Num país que se gaba em desprezar a memória, completar 122 anos é uma façanha inquestionável. E são 122 anos de histórias que só caberiam em centenas de livros.
Embora não seja o primeiro clube de futebol fundado no país, o Fluminense assumiu o papel de colonizador do futebol brasileiro. Em menos de vinte anos, o Flu inventou o campeonato, o estádio, a torcida, a Seleção Brasileira e até o maravilhoso burro Faísca, que cuidava do gramado. Antes disso tudo, João do Rio, então o maior cronista do país, já escrevia sobre a instituição, defendida por Coelho Neto e abominada por Lima Barreto (que era contra o futebol em geral). Ah, e foi no Fluminense que ninguém menos do que Pixinguinha deu seus passos definitivos para a consagração nacional. Ok, contra a vontade o Fluminense inventou o futebol do Flamengo; melhor para o Brasil, que ganhou o maior clássico do mundo.
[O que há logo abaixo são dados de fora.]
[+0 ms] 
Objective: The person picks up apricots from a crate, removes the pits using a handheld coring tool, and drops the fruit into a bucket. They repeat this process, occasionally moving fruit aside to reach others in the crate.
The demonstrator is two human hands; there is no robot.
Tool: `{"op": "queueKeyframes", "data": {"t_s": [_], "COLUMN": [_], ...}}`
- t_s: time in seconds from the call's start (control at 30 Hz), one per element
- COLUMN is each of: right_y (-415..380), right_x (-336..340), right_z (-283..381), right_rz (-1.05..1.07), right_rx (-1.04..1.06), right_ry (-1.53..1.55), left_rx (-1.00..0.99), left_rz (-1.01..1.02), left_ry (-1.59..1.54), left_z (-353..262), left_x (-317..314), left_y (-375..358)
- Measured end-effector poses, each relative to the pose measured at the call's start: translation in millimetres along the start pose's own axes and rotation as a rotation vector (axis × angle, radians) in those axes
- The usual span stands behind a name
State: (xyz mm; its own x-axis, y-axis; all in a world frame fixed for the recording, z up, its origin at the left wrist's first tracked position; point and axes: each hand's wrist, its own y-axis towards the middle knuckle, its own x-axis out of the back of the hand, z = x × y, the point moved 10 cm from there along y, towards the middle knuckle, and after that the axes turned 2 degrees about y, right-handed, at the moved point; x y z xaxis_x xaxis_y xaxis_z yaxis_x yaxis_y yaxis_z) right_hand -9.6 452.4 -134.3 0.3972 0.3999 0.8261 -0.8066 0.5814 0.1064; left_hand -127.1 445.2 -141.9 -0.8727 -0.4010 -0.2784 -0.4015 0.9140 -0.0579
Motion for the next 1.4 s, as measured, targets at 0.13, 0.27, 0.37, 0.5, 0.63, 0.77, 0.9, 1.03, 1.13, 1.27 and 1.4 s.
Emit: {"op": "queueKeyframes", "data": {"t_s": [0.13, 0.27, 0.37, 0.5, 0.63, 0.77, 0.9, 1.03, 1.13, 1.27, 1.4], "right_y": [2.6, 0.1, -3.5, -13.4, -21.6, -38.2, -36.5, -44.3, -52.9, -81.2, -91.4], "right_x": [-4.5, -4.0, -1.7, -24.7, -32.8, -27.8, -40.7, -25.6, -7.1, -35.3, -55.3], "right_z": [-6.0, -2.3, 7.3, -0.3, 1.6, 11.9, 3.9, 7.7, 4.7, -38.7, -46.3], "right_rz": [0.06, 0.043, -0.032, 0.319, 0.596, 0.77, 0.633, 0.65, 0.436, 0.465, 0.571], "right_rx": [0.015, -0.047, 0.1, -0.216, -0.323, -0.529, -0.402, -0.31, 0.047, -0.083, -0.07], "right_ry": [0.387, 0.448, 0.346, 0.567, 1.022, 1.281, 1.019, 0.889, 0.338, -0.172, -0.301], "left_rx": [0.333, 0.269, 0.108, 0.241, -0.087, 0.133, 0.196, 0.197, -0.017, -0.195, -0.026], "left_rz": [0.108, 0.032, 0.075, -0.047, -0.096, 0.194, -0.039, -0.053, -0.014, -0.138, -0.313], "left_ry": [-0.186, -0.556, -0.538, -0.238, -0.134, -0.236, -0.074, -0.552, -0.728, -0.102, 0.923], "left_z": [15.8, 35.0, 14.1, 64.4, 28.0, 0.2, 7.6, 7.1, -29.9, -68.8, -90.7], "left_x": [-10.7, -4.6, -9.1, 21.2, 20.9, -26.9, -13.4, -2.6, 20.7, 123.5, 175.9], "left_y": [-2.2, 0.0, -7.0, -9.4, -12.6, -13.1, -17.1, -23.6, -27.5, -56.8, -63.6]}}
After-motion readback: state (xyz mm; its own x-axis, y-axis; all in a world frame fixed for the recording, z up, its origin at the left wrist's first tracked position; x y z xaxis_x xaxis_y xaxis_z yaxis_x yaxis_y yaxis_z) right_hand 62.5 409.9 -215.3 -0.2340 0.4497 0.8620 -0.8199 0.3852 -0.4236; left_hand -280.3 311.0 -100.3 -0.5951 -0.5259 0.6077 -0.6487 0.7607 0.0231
Ok, o momento não anda nada fácil, né? Vamos em frente. Imagine você que a mesma camisa de craques monumentais como Romeu Pelicciari, Rivellino, Assis, Paulo Cezar Caju e Telê Santana foi vestida uma vez por ninguém menos do que Oscar Niemeyer, pelo segundo quadro. E que em plena Segunda Guerra Mundial o Fluminense comprou um avião para apoiar a FAB. Aliás, Santos Dumont, o pai da aviação, foi um dos primeiros sócios da casa.
Nos anos 1930, o Fluminense talvez tenha tido o maior time de sua história, que ganhou tudo entre 1936 e 1941, além de ser a base da Seleção. Não fosse a Segunda Guerra Mundial, talvez a primeira estrela da Amarelinha (ainda branca) tivesse sido na Copa de 1942, com o Fluminense dando as cartas.
Uma história gigantesca, cheia de vitórias espetaculares e uma massa de pó de arroz que alucinou o Maracanã e todos os estádios onde esteve. Depois dos imortais anos 1950, onde faturou o Mundial de Clubes e dois torneios Rio-São Paulo, em fins dos anos 1960 o Fluminense fez um verdadeiro strike de títulos: campeão em 1969, 1970, 1971, 1973, 1975, 1976, 1980, 1983, 1984 e 1985.
O Fluminense cheio de ídolos imortais como Castilho, Marcos Carneiro de Mendonça e Félix, só para falar de goleiros, mas também de muitos heróis negros: Pinheiro, Didi, Denilson, Flávio, Pintinho, Altair, Jair Marinho, Carlos Alberto Torres, Assis, Washington, Marcão, Jhon Arias, John Kennedy e muito mais.
Não bastasse tudo isso, coube ao Fluminense vencer a indústria nacional de fake news. A fábrica de crendices do Febeapá inventou que o Flu deveria pagar a Série B. Qualquer pessoa com razoável capacidade intelectual que pesquise o assunto saberá que o Tricolor nada tem a ver com as viradas de mesa do futebol brasileiro, embora tenha sido até beneficiado pelo efeito delas. Quem quiser, pesquisa e aprende; quem não quiser, continue acreditando que manga com leite é veneno e pronto.
Apesar deste julho difícil, o que importa é dizer que o Fluminense é um dos orgulhos do Brasil. Sem as iniciativas tricolores ao longo da história, muitos clubes sequer surgiriam, quanto mais disputariam campeonatos de futebol no Brasil.
Viva Zezé Moreira! Viva Ondino Viera e Gentil Cardoso! Viva Arnaldo Guinle e Francisco Horta! Viva Samarone, Laís e Chico Neto! Viva Preguinho! Viva Veludo! São Paulo Victor, São Ricardo Gomes e Branco! Viva o monstruoso Edinho! E Hércules, Pedro Amorim, Russo, Bigode, Carlyle e centenas, centenas de nomes que escreveram linhas maravilhosas do nosso futebol. Viva Abel! Viva Carlos Alberto Parreira!
Se qualquer outro time do mundo tivesse como únicas glórias a Máquina Tricolor e o gol de barriga de Renato Gaúcho, já seria suficiente para justificar 200 anos de vida, mas nem falei disso aqui. Que texto seria capaz de conter o Fluminense inteiro? Nenhum, nem mesmo o escrito pelo maior cronista da história do futebol brasileiro, Nelson Rodrigues – monumental orgulho em três cores.
Tricolores, a barra está pesada, mas o nosso poeta há de nós redimir e, quando esse tormento do Brasileirão passar, cantaremos “Fim da tempestade, o sol nascerá”. É que Cartola, o gênio maior do samba, é coisa nossa. Acreditem. Créu!